Variability in Viral Genomes and Viral Multiplication
A major focus of research in virology today is on the role of genetic variation within the various species of viruses, on defective viruses, and on restrictive and abortive infections in human disease. Interest in these phenomena stems from several considerations. Among these are the observations that (i) the spectrum of clinical disease caused by many of the viruses infecting humans varies considerably in severity and symptomatology, (ii) some viruses (e.g., human lentiviruses, influenza, and miscellaneous other RNA viruses) mutate at high rate, and (ii) that many years after primary infections, individuals may exhibit symptoms of recurrent infections, of chronic debilitating diseases of the central nervous system, and of malignancy apparently related to that infection. Our understanding of the interrelationships of these phenomena may be summarized in the following discussion.
Viruses belonging to the same species and family may differ enormously. For example, whereas epidemiologically related strains of human herpesviruses are generally identical, unrelated strains are readily differentiated by restriction enzyme polymorphism. This variability, as significant as it appears, pales by the observation that successive isolates of human immunodeficiency viruses may differ in nucleotide sequence. The notion that some naturally occurring strains are more likely to cause severe illness than others is more anecdotal than proven, but is not farfetched.

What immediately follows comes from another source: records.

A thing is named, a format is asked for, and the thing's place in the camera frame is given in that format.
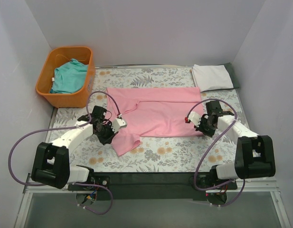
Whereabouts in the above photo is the orange plastic basket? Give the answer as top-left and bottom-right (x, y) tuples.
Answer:
(36, 46), (95, 108)

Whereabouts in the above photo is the folded white t shirt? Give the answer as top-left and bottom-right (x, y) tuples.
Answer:
(192, 65), (234, 92)

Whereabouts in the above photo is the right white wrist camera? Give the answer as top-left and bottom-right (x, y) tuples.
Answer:
(185, 111), (202, 127)

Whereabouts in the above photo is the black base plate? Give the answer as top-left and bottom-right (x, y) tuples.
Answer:
(67, 175), (111, 191)
(195, 172), (237, 190)

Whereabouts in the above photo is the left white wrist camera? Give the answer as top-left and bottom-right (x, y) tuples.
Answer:
(111, 116), (127, 133)

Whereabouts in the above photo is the aluminium frame rail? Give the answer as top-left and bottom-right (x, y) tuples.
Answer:
(25, 172), (278, 193)

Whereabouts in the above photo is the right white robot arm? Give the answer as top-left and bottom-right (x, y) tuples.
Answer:
(185, 99), (276, 191)

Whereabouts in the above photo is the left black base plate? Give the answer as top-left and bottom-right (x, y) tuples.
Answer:
(67, 175), (111, 191)

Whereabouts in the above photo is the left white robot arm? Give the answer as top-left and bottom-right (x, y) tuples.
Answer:
(31, 106), (117, 190)

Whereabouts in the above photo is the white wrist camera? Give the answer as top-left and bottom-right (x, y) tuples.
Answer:
(111, 116), (127, 133)
(185, 111), (202, 127)

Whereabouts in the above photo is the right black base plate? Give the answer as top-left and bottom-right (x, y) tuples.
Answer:
(195, 172), (237, 190)

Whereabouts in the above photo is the teal t shirt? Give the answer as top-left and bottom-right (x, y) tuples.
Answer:
(50, 58), (88, 94)

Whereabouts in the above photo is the pink t shirt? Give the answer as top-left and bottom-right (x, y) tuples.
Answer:
(106, 87), (202, 156)

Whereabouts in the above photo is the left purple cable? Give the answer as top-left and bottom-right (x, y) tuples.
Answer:
(7, 91), (123, 215)

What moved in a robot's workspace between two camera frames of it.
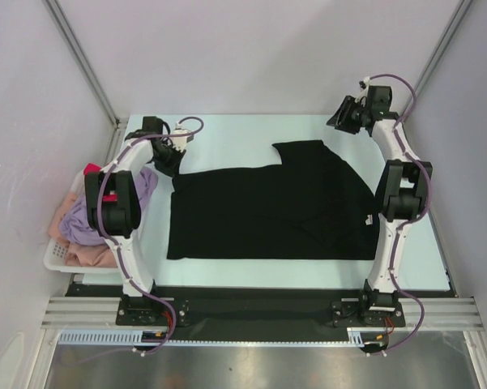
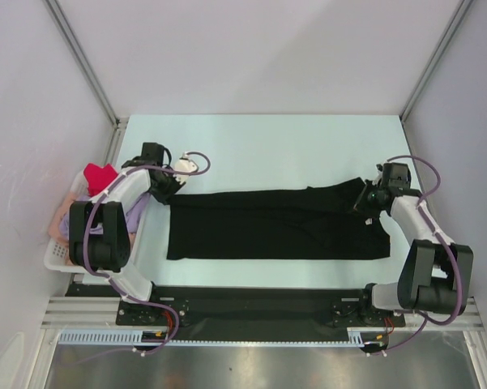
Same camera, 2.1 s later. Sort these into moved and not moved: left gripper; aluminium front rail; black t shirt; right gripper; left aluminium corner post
Moved: black t shirt; right gripper; left gripper
Not moved: aluminium front rail; left aluminium corner post
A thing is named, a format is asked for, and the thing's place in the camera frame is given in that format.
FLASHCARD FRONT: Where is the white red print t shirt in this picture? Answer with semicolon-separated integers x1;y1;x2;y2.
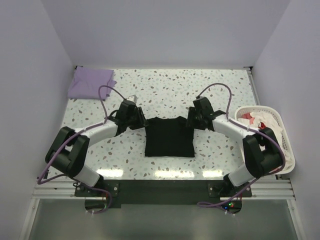
237;111;293;171

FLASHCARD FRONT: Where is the folded purple t shirt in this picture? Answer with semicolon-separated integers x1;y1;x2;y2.
67;66;117;100

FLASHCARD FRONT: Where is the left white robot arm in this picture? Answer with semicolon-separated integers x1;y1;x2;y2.
45;99;147;196

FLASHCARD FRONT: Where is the aluminium frame rail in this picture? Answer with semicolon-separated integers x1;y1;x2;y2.
31;179;296;200

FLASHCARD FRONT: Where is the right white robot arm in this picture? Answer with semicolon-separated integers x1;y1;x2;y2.
186;96;286;197

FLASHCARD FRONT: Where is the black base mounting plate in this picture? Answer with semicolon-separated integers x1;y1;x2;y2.
73;179;252;211

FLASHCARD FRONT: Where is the white laundry basket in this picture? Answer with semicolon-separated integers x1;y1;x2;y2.
234;105;296;175

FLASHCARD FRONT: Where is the black t shirt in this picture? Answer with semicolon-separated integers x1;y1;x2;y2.
144;116;195;158

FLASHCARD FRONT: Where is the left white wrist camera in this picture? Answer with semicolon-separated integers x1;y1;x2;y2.
127;95;138;103

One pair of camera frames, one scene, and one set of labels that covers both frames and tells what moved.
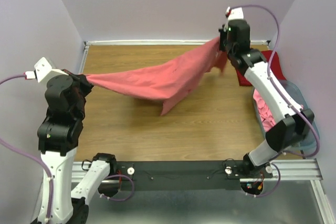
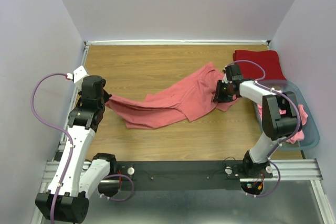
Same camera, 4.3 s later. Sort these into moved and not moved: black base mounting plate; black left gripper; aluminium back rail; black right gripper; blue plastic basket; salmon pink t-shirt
Moved: salmon pink t-shirt; black left gripper; black right gripper
Not moved: aluminium back rail; blue plastic basket; black base mounting plate

On passage, viruses tend to yield defective mutants. It is convenient to classify defective viruses into two groups. Viruses in the first group lack one or more essential genes and therefore are incapable of independent replication without a helper virus. Interest in this group stems from the suspicion that specific types of defective viruses (e.g., papillomaviruses) can transform infected cells from normal to malignant or, transactivate (e.g., herpesviruses) oncogenic viruses in causing the cell to become malignant. The second group comprises viruses which contain mutations and deletions and therefore cannot replicate in an efficient fashion. Interest in the latter stems largely from the suspicion that chronic debilitating infections of the central nervous system might in some fashion be related to viruses that are sluggish in their replication, in their ability to destroy the infected cells, or in their ability to alter the infected cell sufficiently to make it a target for the immune system of the host. Genetically engineered viruses lacking one or several genes and which might be classified as defective may ultimately be viruses' greatest gift to mankind: the means for the introduction of genes to complement genetic defects or to selectively destroy cancer cells.
Restrictive and abortive infections are of interest chiefly because the cell may survive and perpetuate the viral genome indefinitely for the life of the host. The cell restrictively infected with a competent virus (e.g., herpesviruses) may be a latent reservoir of virus which can replicate and disseminate when the cell is triggered to become permissive. A cell abortively infected with a defective virus may also survive and, given the appropriate stimulus, may become malignant (e.g., papillomaviruses). In some instances, restrictive infections may be related to the requirement that the virus be maintained in a specific cell in order to be perpetuated with its natural host. Undoubtedly these phenomena will be the focus of investigation for many years to come.